Wielu, idąc na łatwiznę, przyjmuje miłość w formie najbardziej spopularyzowanej. Ona i on trzymają się za ręce, maślane spojrzenia, motyle w brzuchu, a później nie tylko motyle... Wszystko takie kolorowe, że tęcza siada!

Co nie daje szczęścia


Zła miłość, bo o tym wirusie mówię, kładzie pokotem całe społeczeństwa. Kiedy zderzam się z tą chorobą, nie wiem, co robić. Doświadczyłem tego niejeden raz! Nie tak dawno przyszła do mnie kobieta z zapytaniem, czy nie zechciałbym porozmawiać z jej córką, ponieważ nie widząc sensu życia, chce popełnić samobójstwo. „Nie pierwsza i nie ostatnia taka rozmowa" - pomyślałem i zgodziłem się na spotkanie. Kiedy mamusia przyprowadziła córkę i zobaczyłem, jak jest ubrana, wiedziałem, że to nie będzie zwykłe spotkanie. Miniówka, duży dekolt i wisiorek w postaci króliczka z muszką. „Odważna jak na kogoś, kto przychodzi do klasztoru porozmawiać z zakonnikiem" - przemknęło mi przez głowę.
Okazało się, że dziewczyna była potwornie zrozpaczona, ponieważ facet, którego kocha (mówiła, że on ją także kocha), jest mężem innej kobiety i przestał się z nią spotykać, ponieważ ma mu się urodzić dziecko. Podkreślała, że nie potrafi normalnie funkcjonować bez tego mężczyzny. W jej życiu było wielu facetów, ale tego kocha prawdziwie! Pomyślałem, że miłość jest ślepa i że jeśli się kogoś kocha, to rzeczywiście jest to trudne doświadczenie. Jednak kiedy zacząłem z nią rozmawiać dalej, okazało się, że jest ona żoną innego mężczyzny i matką dziecka, którym się nie opiekuje, a na dodatek zarabia na swoje utrzymanie w bardzo podejrzany sposób. Jaki - domyślcie się sami! Nie wiedziałem, co odpowiedzieć! O jakiej miłości mówiła ta dziewczyna i co spowodowało, że doszła do takiego pomylenia pojęć? Wydaje mi się, że największe zło, jakie może człowiek wyrządzić sobie i innym, dzieje się wtedy, gdy zacznie nazywać miłością to, co nigdy nią nie było.

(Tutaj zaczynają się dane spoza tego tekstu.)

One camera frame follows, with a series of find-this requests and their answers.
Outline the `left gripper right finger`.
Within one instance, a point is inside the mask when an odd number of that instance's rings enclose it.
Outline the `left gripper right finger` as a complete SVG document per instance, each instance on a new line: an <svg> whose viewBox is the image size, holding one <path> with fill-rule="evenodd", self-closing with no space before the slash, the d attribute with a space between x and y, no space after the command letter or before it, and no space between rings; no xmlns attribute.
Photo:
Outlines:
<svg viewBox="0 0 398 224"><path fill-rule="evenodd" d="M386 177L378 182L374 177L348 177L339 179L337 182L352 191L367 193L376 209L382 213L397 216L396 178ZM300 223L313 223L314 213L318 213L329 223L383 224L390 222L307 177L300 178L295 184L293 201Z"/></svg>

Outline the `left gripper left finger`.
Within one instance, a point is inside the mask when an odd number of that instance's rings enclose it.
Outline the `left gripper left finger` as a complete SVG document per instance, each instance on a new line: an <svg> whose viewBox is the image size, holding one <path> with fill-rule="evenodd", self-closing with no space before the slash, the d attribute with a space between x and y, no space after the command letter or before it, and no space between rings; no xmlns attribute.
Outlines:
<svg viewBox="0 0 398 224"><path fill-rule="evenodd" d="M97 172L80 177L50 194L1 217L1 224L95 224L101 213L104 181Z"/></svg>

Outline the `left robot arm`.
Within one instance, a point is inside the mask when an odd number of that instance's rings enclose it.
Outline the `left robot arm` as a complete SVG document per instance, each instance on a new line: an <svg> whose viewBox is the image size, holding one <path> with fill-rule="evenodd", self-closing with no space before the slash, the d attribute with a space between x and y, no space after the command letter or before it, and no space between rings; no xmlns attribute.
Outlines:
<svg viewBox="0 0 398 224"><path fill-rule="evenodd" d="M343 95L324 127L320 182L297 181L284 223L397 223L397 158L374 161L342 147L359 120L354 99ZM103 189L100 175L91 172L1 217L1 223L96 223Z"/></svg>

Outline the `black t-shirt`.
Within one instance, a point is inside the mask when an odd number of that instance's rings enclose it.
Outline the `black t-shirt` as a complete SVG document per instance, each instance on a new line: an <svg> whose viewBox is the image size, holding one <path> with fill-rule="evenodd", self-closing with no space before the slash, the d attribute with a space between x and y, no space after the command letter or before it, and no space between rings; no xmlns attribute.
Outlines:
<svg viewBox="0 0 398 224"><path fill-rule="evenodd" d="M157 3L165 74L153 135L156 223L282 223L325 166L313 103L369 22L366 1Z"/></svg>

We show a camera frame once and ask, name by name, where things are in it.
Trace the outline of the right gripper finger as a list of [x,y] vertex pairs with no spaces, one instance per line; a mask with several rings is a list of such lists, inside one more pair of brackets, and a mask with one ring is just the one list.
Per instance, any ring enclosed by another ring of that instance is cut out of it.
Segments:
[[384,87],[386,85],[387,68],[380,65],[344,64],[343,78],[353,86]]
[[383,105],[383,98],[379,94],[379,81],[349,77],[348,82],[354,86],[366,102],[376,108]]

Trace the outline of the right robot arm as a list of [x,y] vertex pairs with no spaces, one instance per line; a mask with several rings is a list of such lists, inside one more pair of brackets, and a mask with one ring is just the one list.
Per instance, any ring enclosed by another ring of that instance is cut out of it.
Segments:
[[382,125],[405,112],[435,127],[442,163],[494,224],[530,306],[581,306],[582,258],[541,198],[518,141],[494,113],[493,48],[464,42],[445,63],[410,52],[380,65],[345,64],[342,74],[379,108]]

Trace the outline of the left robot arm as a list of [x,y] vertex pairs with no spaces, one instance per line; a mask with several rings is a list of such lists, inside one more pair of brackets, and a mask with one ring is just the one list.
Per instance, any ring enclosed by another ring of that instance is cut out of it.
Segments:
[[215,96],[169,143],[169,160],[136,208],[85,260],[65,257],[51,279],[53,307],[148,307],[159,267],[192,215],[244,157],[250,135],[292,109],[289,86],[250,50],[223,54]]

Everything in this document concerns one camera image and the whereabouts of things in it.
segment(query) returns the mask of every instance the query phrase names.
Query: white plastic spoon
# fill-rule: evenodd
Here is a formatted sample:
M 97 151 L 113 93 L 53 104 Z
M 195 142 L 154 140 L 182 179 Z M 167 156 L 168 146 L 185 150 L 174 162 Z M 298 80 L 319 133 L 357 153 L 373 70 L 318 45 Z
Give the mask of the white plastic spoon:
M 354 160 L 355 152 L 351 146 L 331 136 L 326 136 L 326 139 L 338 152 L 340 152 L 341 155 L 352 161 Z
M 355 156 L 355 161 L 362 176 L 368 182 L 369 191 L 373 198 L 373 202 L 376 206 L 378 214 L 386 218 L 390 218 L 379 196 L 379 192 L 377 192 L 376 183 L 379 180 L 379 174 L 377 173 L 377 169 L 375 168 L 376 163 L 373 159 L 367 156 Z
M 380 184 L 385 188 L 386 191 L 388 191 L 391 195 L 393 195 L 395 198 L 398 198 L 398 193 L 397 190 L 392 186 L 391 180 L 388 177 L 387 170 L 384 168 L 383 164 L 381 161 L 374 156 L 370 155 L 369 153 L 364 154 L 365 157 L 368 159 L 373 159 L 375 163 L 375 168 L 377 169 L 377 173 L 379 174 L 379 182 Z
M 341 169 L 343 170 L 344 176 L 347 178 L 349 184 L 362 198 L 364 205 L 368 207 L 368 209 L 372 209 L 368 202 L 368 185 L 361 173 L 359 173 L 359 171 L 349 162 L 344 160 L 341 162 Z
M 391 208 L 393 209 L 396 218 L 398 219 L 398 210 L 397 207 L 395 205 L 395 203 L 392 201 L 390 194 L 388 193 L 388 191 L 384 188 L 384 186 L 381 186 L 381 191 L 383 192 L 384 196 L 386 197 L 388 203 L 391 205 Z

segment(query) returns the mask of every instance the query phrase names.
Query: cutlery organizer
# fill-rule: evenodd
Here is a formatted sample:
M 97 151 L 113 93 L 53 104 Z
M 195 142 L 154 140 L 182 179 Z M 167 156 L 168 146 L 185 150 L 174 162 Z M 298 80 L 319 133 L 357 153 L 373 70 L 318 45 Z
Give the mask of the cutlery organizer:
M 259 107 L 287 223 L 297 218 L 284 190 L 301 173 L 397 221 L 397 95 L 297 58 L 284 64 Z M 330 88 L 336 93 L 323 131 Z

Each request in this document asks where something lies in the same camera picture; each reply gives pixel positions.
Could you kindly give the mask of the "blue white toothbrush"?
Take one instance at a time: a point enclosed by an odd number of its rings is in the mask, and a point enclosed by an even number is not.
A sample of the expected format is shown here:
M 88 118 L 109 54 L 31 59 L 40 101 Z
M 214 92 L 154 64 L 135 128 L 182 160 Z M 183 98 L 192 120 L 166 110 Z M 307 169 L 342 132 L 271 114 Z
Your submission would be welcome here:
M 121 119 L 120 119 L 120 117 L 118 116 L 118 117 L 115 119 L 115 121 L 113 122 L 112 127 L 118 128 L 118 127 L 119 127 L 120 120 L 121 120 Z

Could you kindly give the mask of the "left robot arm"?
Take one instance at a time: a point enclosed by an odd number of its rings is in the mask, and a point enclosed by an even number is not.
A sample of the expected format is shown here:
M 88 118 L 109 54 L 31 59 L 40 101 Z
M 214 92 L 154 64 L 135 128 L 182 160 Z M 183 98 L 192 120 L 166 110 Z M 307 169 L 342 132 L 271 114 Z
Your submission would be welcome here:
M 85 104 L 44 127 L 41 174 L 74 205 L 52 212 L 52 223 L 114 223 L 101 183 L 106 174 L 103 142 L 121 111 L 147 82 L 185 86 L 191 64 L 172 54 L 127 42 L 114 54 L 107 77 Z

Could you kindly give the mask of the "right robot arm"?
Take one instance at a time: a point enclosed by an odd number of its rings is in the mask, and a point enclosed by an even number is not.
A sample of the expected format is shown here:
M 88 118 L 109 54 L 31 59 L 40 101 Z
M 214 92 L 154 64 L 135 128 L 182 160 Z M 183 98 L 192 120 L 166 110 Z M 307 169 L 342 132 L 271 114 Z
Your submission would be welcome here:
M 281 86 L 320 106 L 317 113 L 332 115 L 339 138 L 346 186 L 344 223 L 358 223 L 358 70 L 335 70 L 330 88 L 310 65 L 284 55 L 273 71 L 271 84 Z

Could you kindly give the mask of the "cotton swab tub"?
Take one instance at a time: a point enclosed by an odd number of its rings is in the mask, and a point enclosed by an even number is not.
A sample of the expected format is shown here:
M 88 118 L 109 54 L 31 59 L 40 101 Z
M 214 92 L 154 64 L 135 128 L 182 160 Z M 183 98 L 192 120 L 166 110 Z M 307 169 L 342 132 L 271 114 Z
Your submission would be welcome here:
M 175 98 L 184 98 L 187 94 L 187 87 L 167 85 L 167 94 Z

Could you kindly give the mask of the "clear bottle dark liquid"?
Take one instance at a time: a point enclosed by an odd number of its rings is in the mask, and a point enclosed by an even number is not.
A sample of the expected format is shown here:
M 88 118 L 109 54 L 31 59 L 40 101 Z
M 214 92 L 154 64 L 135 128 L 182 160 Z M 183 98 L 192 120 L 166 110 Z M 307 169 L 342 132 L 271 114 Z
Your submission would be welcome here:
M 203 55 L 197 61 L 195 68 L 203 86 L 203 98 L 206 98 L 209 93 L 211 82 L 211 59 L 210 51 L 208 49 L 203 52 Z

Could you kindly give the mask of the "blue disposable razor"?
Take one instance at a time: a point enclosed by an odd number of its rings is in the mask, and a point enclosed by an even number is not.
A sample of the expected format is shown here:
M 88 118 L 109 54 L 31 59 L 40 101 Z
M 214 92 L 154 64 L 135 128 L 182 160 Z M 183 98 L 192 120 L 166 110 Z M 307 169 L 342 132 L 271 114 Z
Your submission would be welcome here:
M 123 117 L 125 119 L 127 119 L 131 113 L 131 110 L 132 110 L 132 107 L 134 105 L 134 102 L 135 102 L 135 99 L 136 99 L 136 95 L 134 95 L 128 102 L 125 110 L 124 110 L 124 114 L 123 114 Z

Trzeba nazwać rzeczy po imieniu, aby nie wpaść w jakiś fałsz, który zemści się na naszym życiu i życiu tych, którzy są dla nas ważni. U tej dziewczyny nastąpiła jakaś mega pomyłka! Efektem tej pomyłki było zrujnowanie życia dziecku, matce, ojcu swojego dziecka, facetowi, którego obdarzała uczuciem, żonie swojego kochanka, jego nienarodzonemu dziecku i dzieciom, które właśnie traciły ojca. Lista pewnie jest o wiele dłuższa, a pierwszą na tej liście winna być owa dziewczyna, która już do końca życia będzie nosiła piętno swoich wyborów. Siedząc razem z nią i słuchając tego, co mówi, zastanawiałem się, jak to wszystko się zaczęło. Od rodziców, którzy nie nauczyli jej prawdziwie kochać, ponieważ sami się nie kochali? A może od koleżanek, z którymi chodziła do szkoły, rywalizowała w ilości zaliczonych chłopaków na dyskotece? Pewnie i swoje dwa grosze dołożyła telewizja, gazety, piosenki, których słuchała. Gdyby sporządzić akt oskarżenia, lista winnych byłaby bardzo długa. Nie chodzi mi o szukanie i palenie czarownic, które są odpowiedzialne za tragedię wielu młodych ludzi, ale o kolejną odpowiedź na pytanie: „Co szczęścia nie daje?". Słoń z podniesioną trąbą szczęścia nie przyniesie, a wiara w to jest tak niedorzeczna, jak niedorzeczna jest wizja miłości przedstawiana przez świat popkultury.

reszta tu : http://www.deon.pl/inteli...a-nie-bylo.html


Warto przeczytać, tekst powala zawartością.

Anonymous - 2010-02-20, 19:40

Kinga to jest odpowiedż ,dla mnie oczywista a jakże trudna i uświadamiająca cos co dla mnie jest strasznie trudne ale niestety prawdziwe.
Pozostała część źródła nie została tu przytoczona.